It is a fact that it is possible to write CoffeeScript code that requires
careful examination of the file to understand what it does, code which can
also change if you alter something somewhere else in the file.

My opinion--which I also believe I have demonstrated to be a fact--is that it
is possible to write sane JavaScript that is lexically scoped and not subject
to misinterpretation.

It is clearly possible to write JavaScript code that requires careful
examination of the file to understand what it does, acode which can also
change if you alter something somewhere else in the file.

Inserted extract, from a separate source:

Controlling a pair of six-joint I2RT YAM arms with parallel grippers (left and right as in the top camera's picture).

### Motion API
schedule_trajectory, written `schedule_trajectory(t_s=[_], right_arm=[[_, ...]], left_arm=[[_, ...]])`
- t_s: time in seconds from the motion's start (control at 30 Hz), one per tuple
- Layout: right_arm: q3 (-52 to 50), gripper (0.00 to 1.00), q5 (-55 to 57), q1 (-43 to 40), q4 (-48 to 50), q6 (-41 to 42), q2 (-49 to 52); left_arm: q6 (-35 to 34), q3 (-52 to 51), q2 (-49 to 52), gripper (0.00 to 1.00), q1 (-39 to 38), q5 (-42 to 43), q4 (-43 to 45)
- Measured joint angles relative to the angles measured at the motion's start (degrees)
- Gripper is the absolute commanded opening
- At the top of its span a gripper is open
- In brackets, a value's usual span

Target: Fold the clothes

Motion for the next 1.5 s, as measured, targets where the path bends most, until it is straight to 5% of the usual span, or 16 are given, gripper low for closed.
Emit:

I have zero quibble with you or anyone else feeling CoffeeScript doesn't solve
a problem for them. I have zero quibble with you or anyone else saying
"Notwithstanding the fact that CoffeeScript is a lexically scoped language, my
opinion is that I hate it."

My only quibble--and it is minor--is that it is not possible to say that
CoffeeScript function-local variables don't work like JavaScript function-
local variables and that you can confuse the two, since without the var
keyword nobody can look at a CoffeeScript file and think they are looking at
function-local variables.

We both agree on the fact that a file with variables that are not parameters
in CoffeeScript has different semantics from a file with variables that are
neither parameters nor function-local in JavaScript.

If your opinion is that this is a fatal flaw, well, who am I to argue with the
fact that this is your opinion? I have a different opinion, and we are both
entitled to same provided neither of us claim it to be a fact.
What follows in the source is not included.